A small lead-head jig is one of the most popular artificial lures used, with 1/16th-ounce being preferred. Jigs with a plastic curly tail skirt are popular. Other productive artificial lures include inline spinners such as a Mepps or Roostertail, or tiny crankbaits.

Fishing with live bait is another way to catch Yellow Bass, usually small shad, shiners, fathead minnows or bits of nightcrawler.

Fish your lure or bait on or within six inches of the bottom since these fish feed heavily on invertebrates in the substrate, rocks, gravel, sand and silt.

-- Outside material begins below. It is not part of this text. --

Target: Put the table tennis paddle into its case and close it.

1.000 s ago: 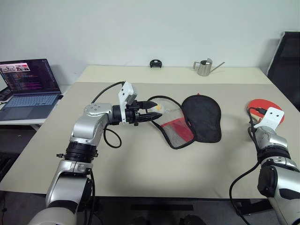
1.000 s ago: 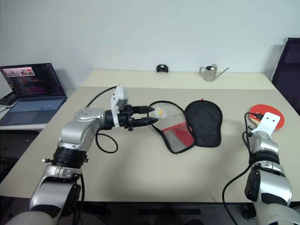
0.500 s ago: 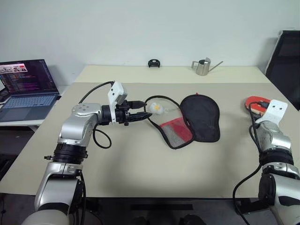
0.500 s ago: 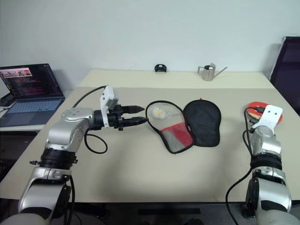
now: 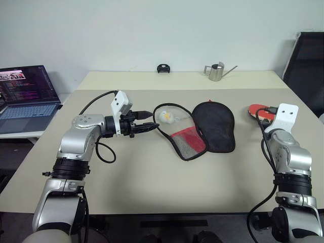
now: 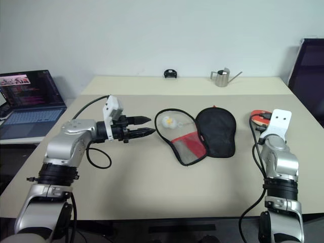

Yellow Bass like to school up. Once you find a school, stay with them. You will be rewarded with large stringers of scrappy fighting fish that are delicious to eat.

Creel Limits:

“At one time there was a 30-fish daily creel limit on Yellow Bass at Kentucky Lake and Lake Barkley, but that was removed years ago,” said Ross. “There never has been an issue with low numbers of Yellow Bass.”

Today, statewide, there’s no daily creel limit or minimum size limit on Yellow Bass, and biologists recommend harvesting them when caught.

This underappreciated, abundant native fish species is small but tasty table fare. Don’t overlook this excellent fishing opportunity.